## WORK REQUIRED
Output each entry exactly as written.

═════ DATA UNDER STUDY ═════

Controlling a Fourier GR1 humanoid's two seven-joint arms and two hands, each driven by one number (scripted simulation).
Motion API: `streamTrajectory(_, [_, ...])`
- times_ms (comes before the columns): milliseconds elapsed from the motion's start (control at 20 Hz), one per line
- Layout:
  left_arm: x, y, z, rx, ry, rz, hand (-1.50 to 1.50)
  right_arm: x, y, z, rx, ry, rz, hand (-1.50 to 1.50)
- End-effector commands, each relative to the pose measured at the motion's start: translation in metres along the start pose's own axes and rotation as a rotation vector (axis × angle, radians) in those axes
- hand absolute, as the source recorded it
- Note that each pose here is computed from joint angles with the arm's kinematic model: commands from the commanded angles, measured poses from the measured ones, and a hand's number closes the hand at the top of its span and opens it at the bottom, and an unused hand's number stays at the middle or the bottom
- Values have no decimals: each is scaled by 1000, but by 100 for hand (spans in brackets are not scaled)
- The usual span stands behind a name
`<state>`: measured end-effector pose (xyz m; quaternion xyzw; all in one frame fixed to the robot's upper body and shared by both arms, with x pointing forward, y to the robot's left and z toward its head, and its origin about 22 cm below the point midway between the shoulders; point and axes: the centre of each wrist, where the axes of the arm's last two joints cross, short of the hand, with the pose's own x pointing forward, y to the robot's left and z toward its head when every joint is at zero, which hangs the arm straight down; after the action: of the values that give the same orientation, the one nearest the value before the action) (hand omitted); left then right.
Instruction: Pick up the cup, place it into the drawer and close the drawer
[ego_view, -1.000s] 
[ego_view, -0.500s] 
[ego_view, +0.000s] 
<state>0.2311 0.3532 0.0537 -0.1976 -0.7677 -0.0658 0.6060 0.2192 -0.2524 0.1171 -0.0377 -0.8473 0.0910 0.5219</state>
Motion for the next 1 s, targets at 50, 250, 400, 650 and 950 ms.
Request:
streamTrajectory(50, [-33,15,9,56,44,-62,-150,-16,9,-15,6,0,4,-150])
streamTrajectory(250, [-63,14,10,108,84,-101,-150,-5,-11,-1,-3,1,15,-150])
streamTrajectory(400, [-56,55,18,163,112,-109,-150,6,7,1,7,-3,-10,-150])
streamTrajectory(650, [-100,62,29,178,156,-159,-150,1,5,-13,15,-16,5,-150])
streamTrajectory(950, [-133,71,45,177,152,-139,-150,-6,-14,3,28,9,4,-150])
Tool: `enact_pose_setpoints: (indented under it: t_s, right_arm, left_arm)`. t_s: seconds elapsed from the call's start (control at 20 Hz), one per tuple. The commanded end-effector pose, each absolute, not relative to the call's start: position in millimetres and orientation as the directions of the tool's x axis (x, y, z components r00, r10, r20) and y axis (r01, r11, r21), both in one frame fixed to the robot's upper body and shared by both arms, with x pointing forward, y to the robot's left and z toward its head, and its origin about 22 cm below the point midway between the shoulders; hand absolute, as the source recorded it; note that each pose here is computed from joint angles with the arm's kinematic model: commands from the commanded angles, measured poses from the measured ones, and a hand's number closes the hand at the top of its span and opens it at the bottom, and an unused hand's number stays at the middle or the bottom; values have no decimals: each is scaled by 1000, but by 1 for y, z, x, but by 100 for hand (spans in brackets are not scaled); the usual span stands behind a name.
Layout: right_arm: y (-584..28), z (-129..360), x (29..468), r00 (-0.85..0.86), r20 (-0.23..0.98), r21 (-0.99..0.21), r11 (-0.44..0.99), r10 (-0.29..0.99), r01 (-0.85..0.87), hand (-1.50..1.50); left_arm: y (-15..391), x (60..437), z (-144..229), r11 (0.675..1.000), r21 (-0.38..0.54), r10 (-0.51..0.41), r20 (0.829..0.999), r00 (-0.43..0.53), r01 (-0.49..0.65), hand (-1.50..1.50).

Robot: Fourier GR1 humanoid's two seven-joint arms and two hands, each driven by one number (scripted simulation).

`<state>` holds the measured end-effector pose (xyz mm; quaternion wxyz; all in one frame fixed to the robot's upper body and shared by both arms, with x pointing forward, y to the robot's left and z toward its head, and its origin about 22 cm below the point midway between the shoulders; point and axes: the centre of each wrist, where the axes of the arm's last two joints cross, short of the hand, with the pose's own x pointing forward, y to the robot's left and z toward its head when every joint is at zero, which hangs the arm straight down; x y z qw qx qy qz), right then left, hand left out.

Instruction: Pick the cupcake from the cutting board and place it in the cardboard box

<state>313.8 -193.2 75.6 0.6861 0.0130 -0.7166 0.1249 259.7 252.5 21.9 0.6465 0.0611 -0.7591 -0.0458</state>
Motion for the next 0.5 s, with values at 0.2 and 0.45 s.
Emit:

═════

## RESULT
Controlling a Fourier GR1 humanoid's two seven-joint arms and two hands, each driven by one number (scripted simulation).
Motion API: `streamTrajectory(_, [_, ...])`
- times_ms (comes before the columns): milliseconds elapsed from the motion's start (control at 20 Hz), one per line
- Layout:
  left_arm: x, y, z, rx, ry, rz, hand (-1.50 to 1.50)
  right_arm: x, y, z, rx, ry, rz, hand (-1.50 to 1.50)
- End-effector commands, each relative to the pose measured at the motion's start: translation in metres along the start pose's own axes and rotation as a rotation vector (axis × angle, radians) in those axes
- hand absolute, as the source recorded it
- Note that each pose here is computed from joint angles with the arm's kinematic model: commands from the commanded angles, measured poses from the measured ones, and a hand's number closes the hand at the top of its span and opens it at the bottom, and an unused hand's number stays at the middle or the bottom
- Values have no decimals: each is scaled by 1000, but by 100 for hand (spans in brackets are not scaled)
- The usual span stands behind a name
`<state>`: measured end-effector pose (xyz m; quaternion xyzw; all in one frame fixed to the robot's upper body and shared by both arms, with x pointing forward, y to the robot's left and z toward its head, and its origin about 22 cm below the point midway between the shoulders; point and axes: the centre of each wrist, where the axes of the arm's last two joints cross, short of the hand, with the pose's own x pointing forward, y to the robot's left and z toward its head when every joint is at zero, which hangs the arm straight down; after the action: of the values that give the same orientation, the one nearest the value before the action) (hand omitted); left then right.
Instruction: Pick up the cup, place it into the drawer and close the drawer
[ego_view, -1.000s] 
[ego_view, -0.500s] 
[ego_view, +0.000s] 
<state>0.2311 0.3532 0.0537 -0.1976 -0.7677 -0.0658 0.6060 0.2192 -0.2524 0.1171 -0.0377 -0.8473 0.0910 0.5219</state>
Motion for the next 1 s, targets at 50, 250, 400, 650 and 950 ms.
Request:
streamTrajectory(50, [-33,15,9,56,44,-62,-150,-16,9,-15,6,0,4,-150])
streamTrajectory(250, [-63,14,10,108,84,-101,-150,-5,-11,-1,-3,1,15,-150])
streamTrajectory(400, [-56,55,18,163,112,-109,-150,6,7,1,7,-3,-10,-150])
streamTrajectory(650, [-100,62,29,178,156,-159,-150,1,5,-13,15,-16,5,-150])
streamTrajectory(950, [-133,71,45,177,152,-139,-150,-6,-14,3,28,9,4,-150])
Tool: `enact_pose_setpoints: (indented under it: t_s, right_arm, left_arm)`. t_s: seconds elapsed from the call's start (control at 20 Hz), one per tuple. The commanded end-effector pose, each absolute, not relative to the call's start: position in millimetres and orientation as the directions of the tool's x axis (x, y, z components r00, r10, r20) and y axis (r01, r11, r21), both in one frame fixed to the robot's upper body and shared by both arms, with x pointing forward, y to the robot's left and z toward its head, and its origin about 22 cm below the point midway between the shoulders; hand absolute, as the source recorded it; note that each pose here is computed from joint angles with the arm's kinematic model: commands from the commanded angles, measured poses from the measured ones, and a hand's number closes the hand at the top of its span and opens it at the bottom, and an unused hand's number stays at the middle or the bottom; values have no decimals: each is scaled by 1000, but by 1 for y, z, x, but by 100 for hand (spans in brackets are not scaled); the usual span stands behind a name.
Layout: right_arm: y (-584..28), z (-129..360), x (29..468), r00 (-0.85..0.86), r20 (-0.23..0.98), r21 (-0.99..0.21), r11 (-0.44..0.99), r10 (-0.29..0.99), r01 (-0.85..0.87), hand (-1.50..1.50); left_arm: y (-15..391), x (60..437), z (-144..229), r11 (0.675..1.000), r21 (-0.38..0.54), r10 (-0.51..0.41), r20 (0.829..0.999), r00 (-0.43..0.53), r01 (-0.49..0.65), hand (-1.50..1.50).

Robot: Fourier GR1 humanoid's two seven-joint arms and two hands, each driven by one number (scripted simulation).

`<state>` holds the measured end-effector pose (xyz mm; quaternion wxyz; all in one frame fixed to the robot's upper body and shared by both arms, with x pointing forward, y to the robot's left and z toward its head, and its origin about 22 cm below the point midway between the shoulders; point and axes: the centre of each wrist, where the axes of the arm's last two joints cross, short of the hand, with the pose's own x pointing forward, y to the robot's left and z toward its head when every joint is at zero, which hangs the arm straight down; x y z qw qx qy qz), right then left, hand left out.

Instruction: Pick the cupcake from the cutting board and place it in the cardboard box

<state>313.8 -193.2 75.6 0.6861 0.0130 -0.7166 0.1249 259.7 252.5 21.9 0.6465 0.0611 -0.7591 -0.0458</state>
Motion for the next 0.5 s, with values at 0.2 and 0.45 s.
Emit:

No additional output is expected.